Será que podemos especular uma analogia com a medicalização da chamada
“depressão leve”, onde em países de primeiro mundo? Na Alemanha, por exemplo, com mais
recursos financeiros e com acesso a medicamentos industrializados observa-se um aumento
significativo na opção por uma terapêutica mais “natural”, onde se prescrevem cerca de 200
mil receitas por mês de Hipérico (Hypericum perforatum), e somente 30 mil receitas de
fluoxetina (Prozac™) (Yunes e Calixto, 2001).
Para Duarte (2005), “a categoria natureza é crucial para a ordenação dos horizontes
modernos, sob diferentes roupagens e através de diferentes tradições de conhecimento”.
Ainda segundo este autor, “a representação cientificista e iluminista de natureza foi retomada
pelo Romantismo – sobretudo sob a forma do valor da vida, assumindo as características
principais pelas quais passou a se apresentar e difundir como uma “crença” estruturante do
Ocidente (aquém de qualquer dogma ou preceito religioso) (Duarte, 2005).
A palavra natureza, ao longo da história e mesmo nos dias de hoje, como se verifica
neste estudo de caso, se por um lado aparentemente nos parece óbvia, revela uma diversidade
de sentidos, muitas vezes articulada de forma contraditória até mesmo dentro do mesmo
domínio de saber, como as ciências médicas, como foi demonstrado neste trabalho.

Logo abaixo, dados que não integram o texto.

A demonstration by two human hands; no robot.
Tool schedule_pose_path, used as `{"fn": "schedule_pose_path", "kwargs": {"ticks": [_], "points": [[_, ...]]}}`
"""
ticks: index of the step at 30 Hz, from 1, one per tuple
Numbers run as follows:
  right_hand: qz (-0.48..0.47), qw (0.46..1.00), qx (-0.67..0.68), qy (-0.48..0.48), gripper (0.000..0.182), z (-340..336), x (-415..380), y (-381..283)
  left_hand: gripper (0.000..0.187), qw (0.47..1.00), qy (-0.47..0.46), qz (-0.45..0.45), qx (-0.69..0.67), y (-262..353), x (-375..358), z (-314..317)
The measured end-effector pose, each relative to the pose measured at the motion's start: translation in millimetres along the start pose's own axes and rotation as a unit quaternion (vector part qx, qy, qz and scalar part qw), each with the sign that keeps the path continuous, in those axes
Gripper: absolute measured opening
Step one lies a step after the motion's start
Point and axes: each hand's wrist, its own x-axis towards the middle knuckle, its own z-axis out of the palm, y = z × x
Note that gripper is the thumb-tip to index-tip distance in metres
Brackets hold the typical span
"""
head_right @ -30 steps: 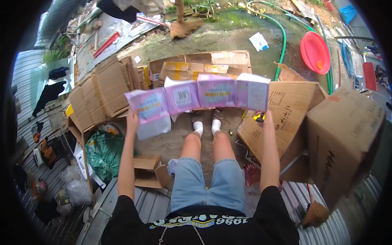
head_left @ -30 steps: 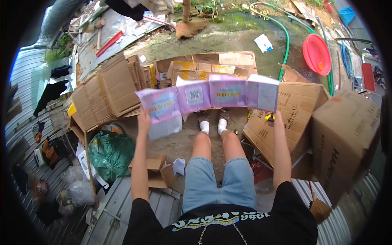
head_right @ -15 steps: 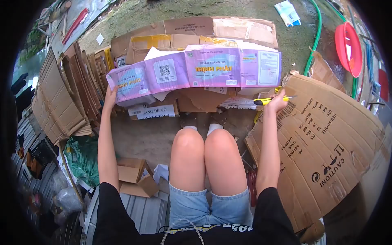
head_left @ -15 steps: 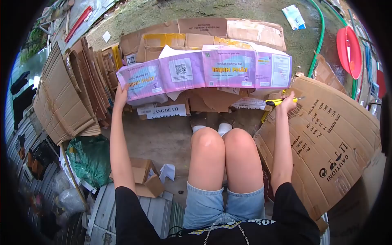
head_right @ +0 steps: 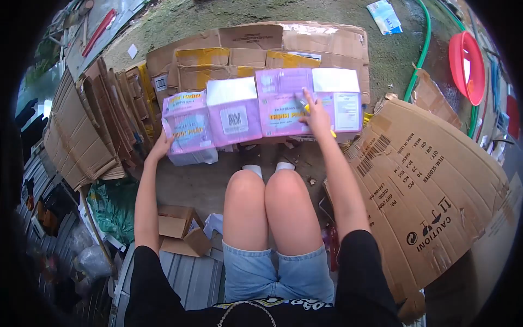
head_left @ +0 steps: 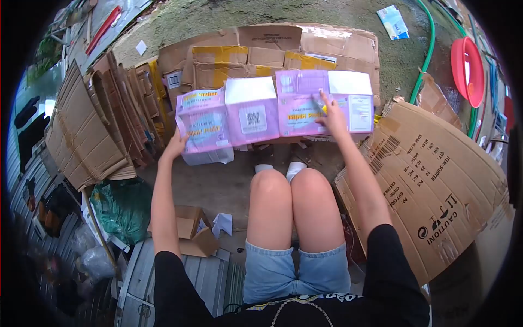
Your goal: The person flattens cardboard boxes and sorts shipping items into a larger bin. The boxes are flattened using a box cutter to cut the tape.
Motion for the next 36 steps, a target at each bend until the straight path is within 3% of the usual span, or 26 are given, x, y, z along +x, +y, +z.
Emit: {"fn": "schedule_pose_path", "kwargs": {"ticks": [2,3,6,10,13,14,16,17,18,19,20,21,24,27,31,34,36], "points": [[0.013,0.999,-0.043,0.009,0.095,16.1,-2.4,0.1,0.06,0.994,0.051,-0.096,0.017,8.3,-7.2,21.6],[0.017,0.999,-0.026,0.021,0.096,20.3,-2.3,-2.8,0.06,0.994,0.055,-0.098,0.018,8.7,-5.0,16.8],[0.02,0.999,-0.029,0.038,0.092,12.5,-4.8,-5.6,0.049,0.976,0.205,-0.038,-0.061,15.8,-0.7,12.3],[-0.006,0.996,-0.047,0.069,0.076,-39.7,3.9,-24.2,0.041,0.962,0.267,-0.014,-0.046,41.4,25.0,-18.2],[0.042,0.978,-0.088,0.183,0.072,-80.5,14.0,-26.9,0.039,0.964,0.264,-0.002,-0.025,29.0,55.4,-34.8],[0.049,0.969,-0.096,0.224,0.071,-90.5,14.8,-21.8,0.043,0.967,0.165,0.077,-0.18,41.8,51.7,-45.0],[0.074,0.931,-0.09,0.345,0.076,-104.2,21.2,17.8,0.053,0.951,0.059,0.045,-0.301,65.5,34.3,-54.8],[0.073,0.915,-0.124,0.377,0.073,-98.8,30.9,60.9,0.053,0.952,0.059,0.042,-0.298,78.6,23.4,-59.1],[0.075,0.897,-0.157,0.407,0.071,-90.7,34.3,98.9,0.057,0.946,0.028,-0.023,-0.323,91.2,12.8,-62.6],[0.181,0.956,0.031,0.23,0.065,-104.0,26.8,103.7,0.062,0.934,-0.003,-0.088,-0.348,97.1,5.2,-64.8],[0.273,0.937,0.216,0.035,0.059,-116.7,18.7,108.6,0.062,0.935,-0.005,-0.091,-0.344,93.7,0.9,-64.8],[0.299,0.921,0.244,-0.047,0.039,-119.5,12.5,119.6,0.065,0.929,-0.057,-0.118,-0.345,87.4,-1.6,-65.2],[0.236,0.9,0.362,-0.057,0.025,-136.8,-16.1,132.0,0.068,0.898,-0.132,-0.165,-0.385,73.0,-18.3,-67.8],[0.21,0.9,0.368,-0.106,0.017,-175.2,-49.9,112.1,0.065,0.89,-0.114,-0.096,-0.431,61.7,-48.6,-78.3],[0.207,0.901,0.373,-0.08,0.015,-161.2,-56.6,128.4,0.061,0.912,-0.075,-0.071,-0.396,59.8,-56.0,-66.9],[0.226,0.899,0.376,-0.002,0.015,-96.8,-22.1,141.4,0.042,0.951,0.09,0.011,-0.295,30.3,3.6,-19.5],[0.216,0.859,0.442,0.144,0.017,-60.4,9.9,142.6,0.033,0.947,0.242,0.038,-0.207,47.4,37.0,-2.6]]}}
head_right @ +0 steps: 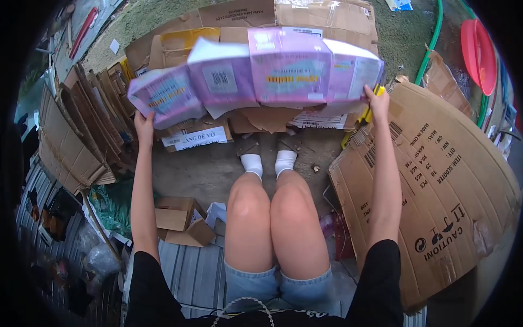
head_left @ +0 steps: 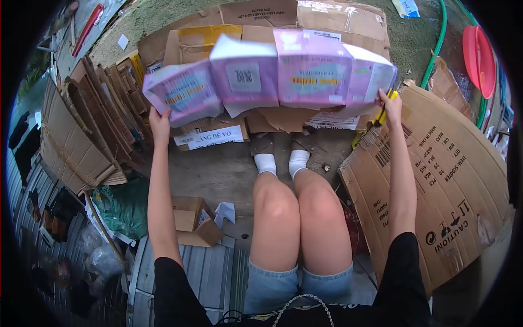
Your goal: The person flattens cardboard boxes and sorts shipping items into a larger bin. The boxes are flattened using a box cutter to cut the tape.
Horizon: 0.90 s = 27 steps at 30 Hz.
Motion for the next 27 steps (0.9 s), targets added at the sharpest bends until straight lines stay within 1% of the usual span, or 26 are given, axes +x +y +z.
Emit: {"fn": "schedule_pose_path", "kwargs": {"ticks": [2,3,4,5,6,7,8,9,10,11,12,13,14,15,16,17,18,19,20,21,23,25,26,27], "points": [[-0.075,0.994,0.03,0.072,0.018,21.6,29.5,2.8,0.02,0.988,0.111,0.072,0.077,14.9,17.3,19.5],[-0.101,0.99,0.045,0.088,0.017,32.5,39.6,-1.0,0.02,0.989,0.105,0.065,0.084,19.3,23.3,20.7],[-0.13,0.985,0.06,0.102,0.017,41.4,46.8,-6.6,0.017,0.982,0.145,0.099,0.069,23.7,28.4,20.4],[-0.125,0.985,0.058,0.1,0.017,46.9,52.5,-9.5,0.015,0.971,0.186,0.137,0.051,23.3,31.7,22.1],[-0.128,0.986,-0.023,0.103,0.017,49.4,55.7,-10.6,0.015,0.973,0.183,0.132,0.055,15.5,31.3,22.1],[-0.13,0.98,-0.104,0.105,0.02,50.8,53.1,-10.8,0.015,0.967,0.184,0.109,0.139,9.4,28.8,20.0],[-0.129,0.981,-0.105,0.105,0.02,50.3,49.6,-10.5,0.016,0.954,0.186,0.088,0.22,4.6,27.4,18.3],[-0.108,0.956,-0.249,0.114,0.023,49.5,45.2,-11.5,0.022,0.966,0.129,0.085,0.208,1.5,25.1,17.9],[-0.087,0.909,-0.388,0.122,0.028,49.6,42.2,-13.5,0.022,0.966,0.131,0.084,0.207,-3.0,24.1,17.1],[-0.081,0.907,-0.393,0.124,0.033,46.5,45.5,-5.1,0.025,0.977,0.089,0.043,0.186,-13.0,26.0,13.3],[-0.082,0.907,-0.394,0.126,0.033,45.3,41.1,-11.4,0.028,0.985,0.047,0.004,0.165,-15.0,29.7,8.9],[-0.085,0.897,-0.417,0.122,0.033,44.1,32.7,-15.6,0.034,0.98,-0.02,-0.052,0.189,-16.9,32.9,0.7],[-0.088,0.887,-0.439,0.116,0.032,44.0,23.2,-19.8,0.034,0.98,-0.019,-0.054,0.19,-18.0,32.0,-2.2],[-0.079,0.872,-0.462,0.138,0.034,42.4,19.8,-11.9,0.034,0.965,-0.073,-0.067,0.244,-19.2,32.0,-2.8],[-0.083,0.874,-0.459,0.137,0.034,41.6,18.2,-5.4,0.035,0.943,-0.125,-0.08,0.297,-19.8,32.9,-4.5],[0.002,0.913,-0.394,0.109,0.034,40.7,18.3,2.4,0.042,0.934,-0.067,-0.078,0.341,-11.7,29.8,3.0],[0.089,0.939,-0.323,0.08,0.035,41.9,16.4,4.6,0.054,0.9,0.006,-0.077,0.428,2.4,25.4,12.2],[0.091,0.939,-0.321,0.078,0.035,47.5,6.3,0.2,0.068,0.894,0.104,-0.09,0.426,28.0,15.9,27.6],[-0.111,0.905,-0.37,0.176,0.037,58.4,-10.3,-11.1,0.075,0.843,0.14,0.002,0.52,51.9,5.5,41.4],[-0.309,0.821,-0.401,0.264,0.041,70.8,-27.1,-26.5,0.08,0.828,0.146,0.082,0.535,72.3,-1.5,55.0],[-0.375,0.833,-0.381,0.145,0.048,104.8,-68.8,-73.0,0.086,0.889,0.064,0.203,0.406,110.1,-19.0,95.1],[-0.37,0.852,-0.362,-0.079,0.059,139.6,-81.6,-68.7,0.089,0.873,-0.101,0.177,0.442,114.9,-27.7,134.8],[-0.362,0.834,-0.403,-0.098,0.066,161.7,-90.3,-68.9,0.089,0.874,-0.102,0.177,0.44,102.5,-20.2,142.9],[-0.359,0.814,-0.443,-0.11,0.073,178.3,-89.5,-66.2,0.087,0.888,-0.128,0.129,0.422,83.2,-9.1,155.2]]}}
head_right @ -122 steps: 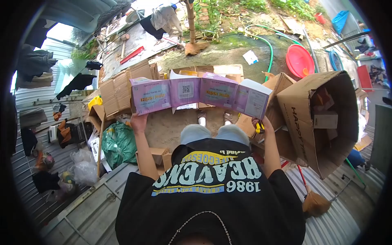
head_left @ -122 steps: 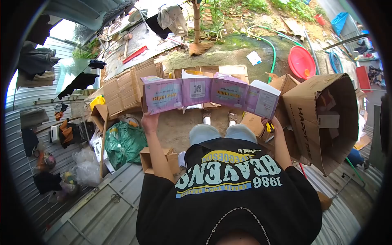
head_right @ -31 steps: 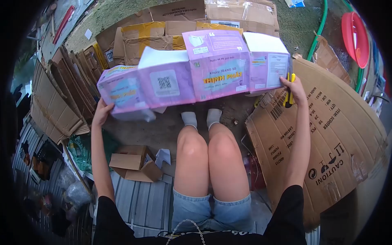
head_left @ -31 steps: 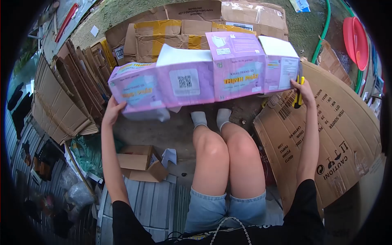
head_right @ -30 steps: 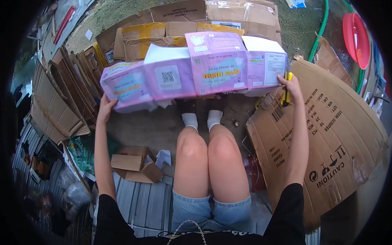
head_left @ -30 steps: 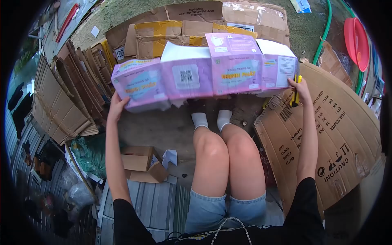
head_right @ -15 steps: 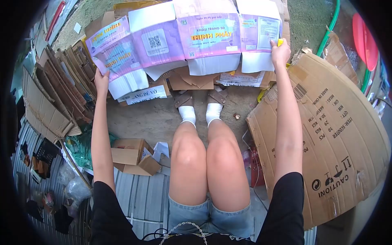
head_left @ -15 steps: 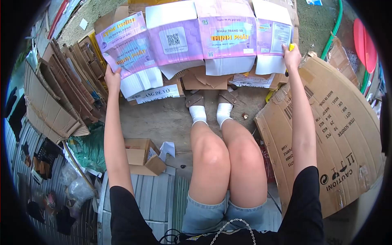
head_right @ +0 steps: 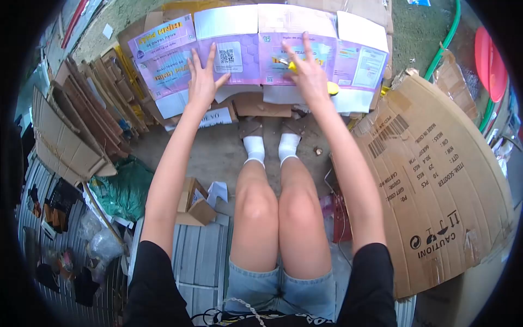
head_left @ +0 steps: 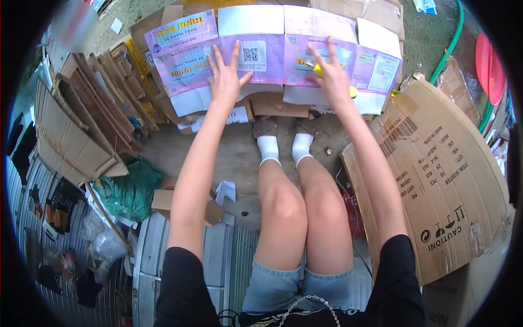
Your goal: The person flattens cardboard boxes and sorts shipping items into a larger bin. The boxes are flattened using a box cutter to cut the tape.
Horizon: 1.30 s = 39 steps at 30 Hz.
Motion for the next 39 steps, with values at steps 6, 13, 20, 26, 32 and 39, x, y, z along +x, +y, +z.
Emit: {"fn": "schedule_pose_path", "kwargs": {"ticks": [6,13,20,26,32,39], "points": [[0.023,0.999,0.007,0.038,0.083,71.7,44.3,34.1,0.087,0.964,-0.017,-0.141,0.223,21.2,50.7,64.2],[-0.004,1.0,0.008,0.017,0.08,53.4,37.2,29.4,0.083,0.978,-0.008,-0.094,0.187,16.7,20.2,57.7],[-0.005,0.997,0.076,-0.004,0.045,-53.4,-17.5,11.5,0.048,0.95,-0.292,0.036,0.104,-35.4,-67.1,-33.6],[0.172,0.983,0.062,-0.031,0.027,-176.0,-148.0,-60.9,0.018,0.959,-0.277,0.001,0.06,-44.5,-230.7,-163.6],[0.329,0.932,0.139,-0.062,0.049,-302.7,-256.5,-128.5,0.041,0.972,-0.212,0.05,-0.086,12.9,-331.0,-325.6],[0.164,0.944,0.245,0.146,0.043,-379.3,-373.4,-125.2,0.034,0.982,-0.126,0.116,-0.082,54.0,-373.1,-377.2]]}}
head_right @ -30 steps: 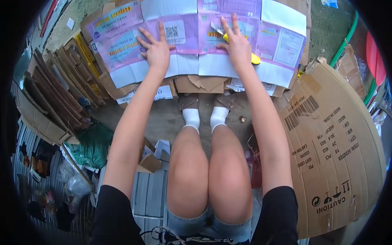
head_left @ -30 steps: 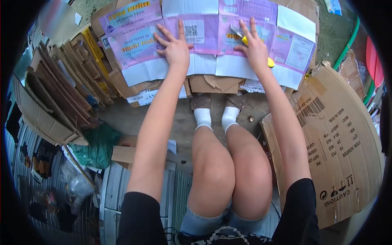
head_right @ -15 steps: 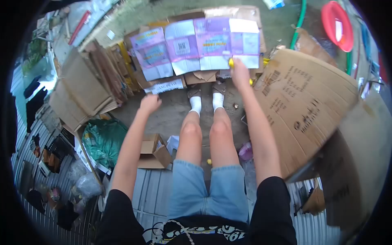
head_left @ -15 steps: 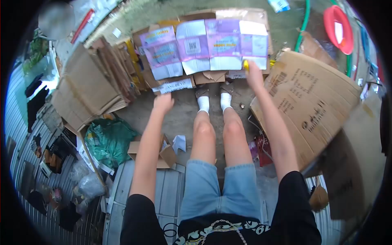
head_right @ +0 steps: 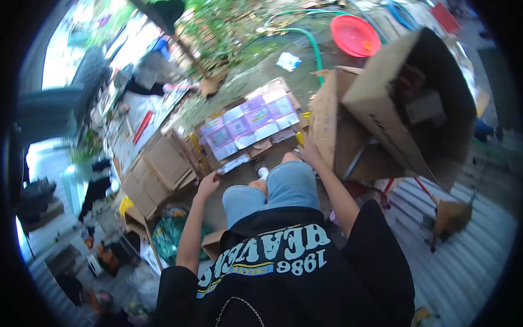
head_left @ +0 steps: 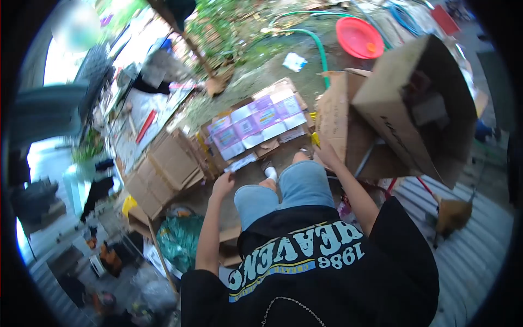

Gostaria de encerrar esta comunicação, mais uma vez citando Lenoble, assim como os
antigos romanos utilizavam a imagem de Jano7 :
...este conceito de Natureza só na história toma todo o seu sentido; exprime
menos uma realidade passiva apercebida que uma atitude do homem perante as
coisas. (Lenoble, 1990: p.200)
7
Deus mitológico que remonta a Roma antiga, conhecido pelas duas faces, e que era evocado para abrir e fechar
situações como guerras ou períodos como o calendário anual.